• **Problem description**
Lines in which "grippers" appears should be pulled from the data below.

• **Data below**

▬▬▬

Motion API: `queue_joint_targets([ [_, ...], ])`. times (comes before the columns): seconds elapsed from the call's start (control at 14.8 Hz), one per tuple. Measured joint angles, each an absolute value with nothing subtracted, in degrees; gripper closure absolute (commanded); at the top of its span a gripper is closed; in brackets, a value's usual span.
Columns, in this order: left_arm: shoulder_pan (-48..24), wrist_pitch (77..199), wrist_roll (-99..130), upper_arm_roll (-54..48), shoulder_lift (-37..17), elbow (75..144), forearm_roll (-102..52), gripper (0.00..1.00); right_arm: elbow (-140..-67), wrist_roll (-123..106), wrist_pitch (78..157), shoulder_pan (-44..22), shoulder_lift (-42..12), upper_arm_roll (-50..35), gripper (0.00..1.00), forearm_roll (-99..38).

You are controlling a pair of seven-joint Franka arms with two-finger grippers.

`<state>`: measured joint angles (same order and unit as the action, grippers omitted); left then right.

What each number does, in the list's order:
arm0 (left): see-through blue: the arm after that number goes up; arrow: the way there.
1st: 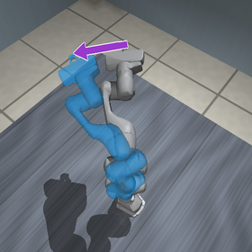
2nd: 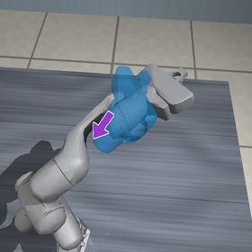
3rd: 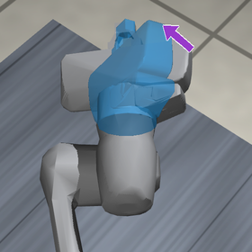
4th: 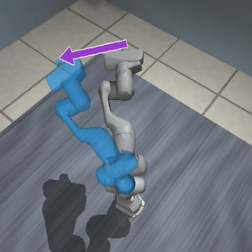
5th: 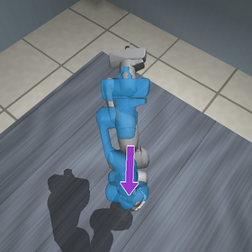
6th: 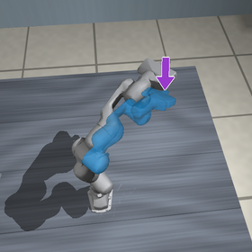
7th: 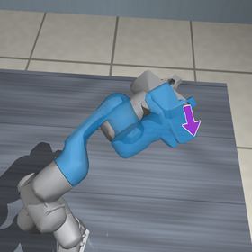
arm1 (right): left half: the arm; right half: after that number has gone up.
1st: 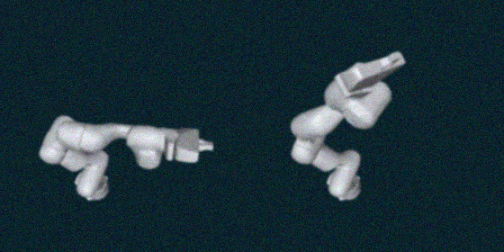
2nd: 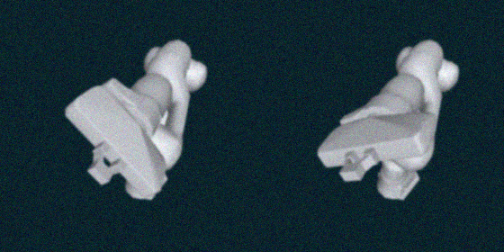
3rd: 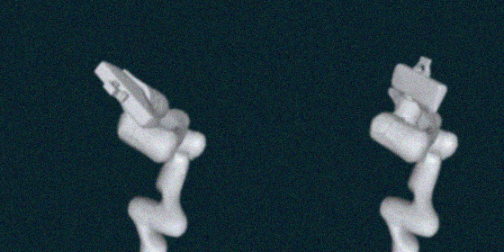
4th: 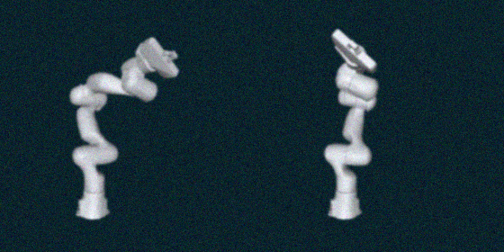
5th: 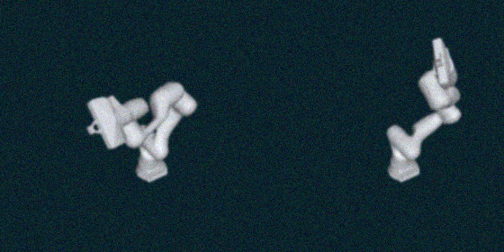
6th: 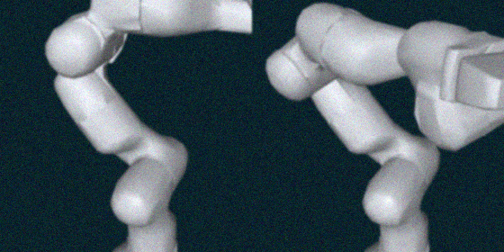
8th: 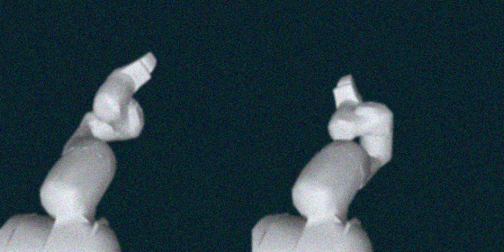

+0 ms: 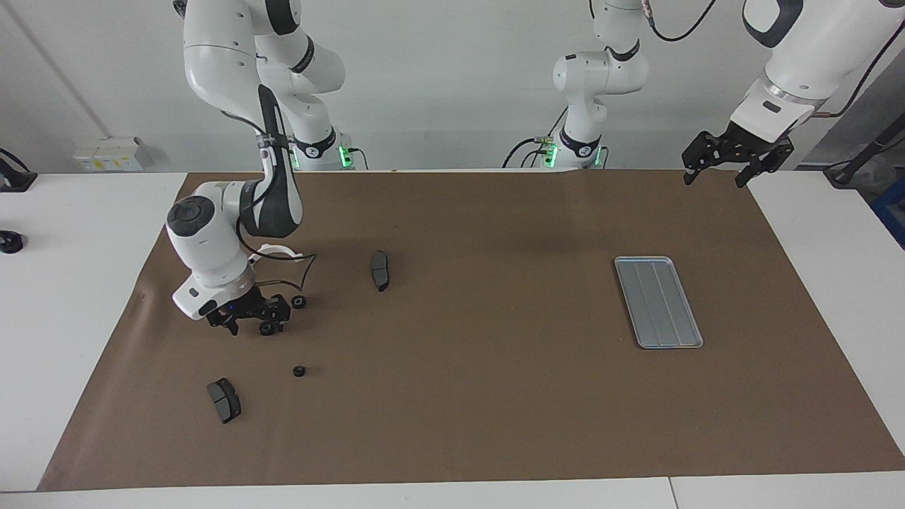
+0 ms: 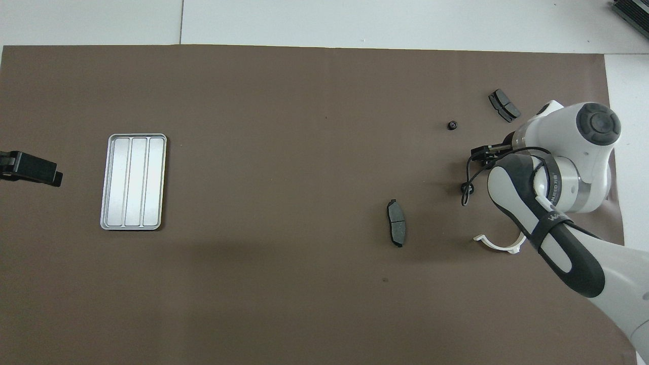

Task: Pick bearing gear from pile to tray
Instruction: 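Grasp the nearest black bearing with the right gripper, then carry the bearing to mid-table with the right gripper and release it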

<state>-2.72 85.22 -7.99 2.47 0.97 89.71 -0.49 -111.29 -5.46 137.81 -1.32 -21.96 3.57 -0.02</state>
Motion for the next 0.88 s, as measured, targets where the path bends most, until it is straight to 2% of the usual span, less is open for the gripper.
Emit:
queue_joint_targets([
  [0.13,-2.7,85.2,-8.0,2.5,1.0,89.7,-0.5,0.0,-111.9,-5.5,138.0,-1.4,-22.6,3.6,0.0,0.0],
  [0.34,-2.7,85.2,-8.0,2.5,1.0,89.7,-0.5,0.0,-111.9,-5.9,138.2,-1.6,-22.5,3.5,0.47,0.0],
  [0.4,-2.7,85.2,-8.0,2.5,1.0,89.7,-0.5,0.0,-111.9,-5.9,138.2,-1.7,-22.4,3.5,0.57,0.0],
  [0.54,-2.7,85.2,-8.0,2.5,1.0,89.7,-0.5,0.0,-111.9,-5.9,138.2,-1.9,-22.2,3.5,0.67,-0.2],
  [0.67,-2.7,85.2,-8.0,2.5,1.0,89.7,-0.5,0.0,-111.9,-5.9,138.2,-2.1,-22.0,3.4,1.0,-0.2],
  [0.88,-2.7,85.2,-8.0,2.5,1.0,89.7,-0.5,0.0,-111.9,-5.9,138.2,-2.1,-22.0,3.4,1.0,-0.3],
])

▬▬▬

• **Solution to the exercise**
You are controlling a pair of seven-joint Franka arms with two-finger grippers.
`<state>`: measured joint angles (same order and unit as the action, grippers omitted); left then right.

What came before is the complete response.